Energy

Erasing Trump’s Environmental Legacy: Déjà Vu All over Again?

September 12, 2019

Introduction

This is the second article in the Civil Notion series–Erasing Trump’s Environmental Legacy—about the barriers a Democratic victor in the 2020 presidential election—President X— will face in an effort to put a national climate defense plan on the books.As I had written in the first article of the series, undoing the damage done by Trump to the environment and the regulatory framework that protects it will prove more difficult—certainly more time consuming—than climate defenders imply in their various policy proposals.

The way forward for any climate defense plan—moderate or progressive—will be cluttered with the flotsam of the Trump administration, e.g., rolled back regulations, extant lawsuits, and the loss of the many experienced government professionals needed to implement a pro-environment agenda.

Unfortunately, there’s no magic wand President X can wave that will immediately restore critical protections and reverse the damage done to the environment by Trump’s policy actions.

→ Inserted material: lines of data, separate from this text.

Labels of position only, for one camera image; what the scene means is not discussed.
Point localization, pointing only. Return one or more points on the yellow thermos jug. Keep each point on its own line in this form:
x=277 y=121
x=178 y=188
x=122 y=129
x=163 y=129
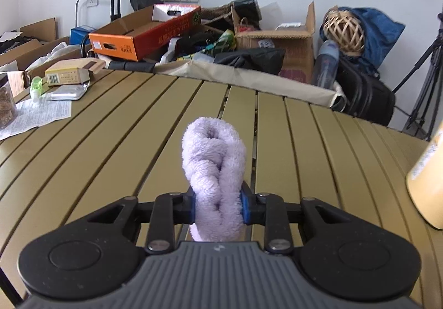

For example, the administration’s elimination of efficiency standards covering nearly half the lightbulbs currently on the market will increase annual energy usage by an estimated 80 billion kilowatt-hours—an amount roughly equal to the electricity needed to power all the households in Pennsylvania and New Jersey.

Erasing Trump’s environmental legacy is going to take time. A return to the Obama standard would undoubtedly require a new rulemaking—a time-consuming process that would likely be met with legal challenges once the final rule came into force. (See Figure 1) Rulemaking is a time-intensive process—made longer by lawsuits waiting at the end of it.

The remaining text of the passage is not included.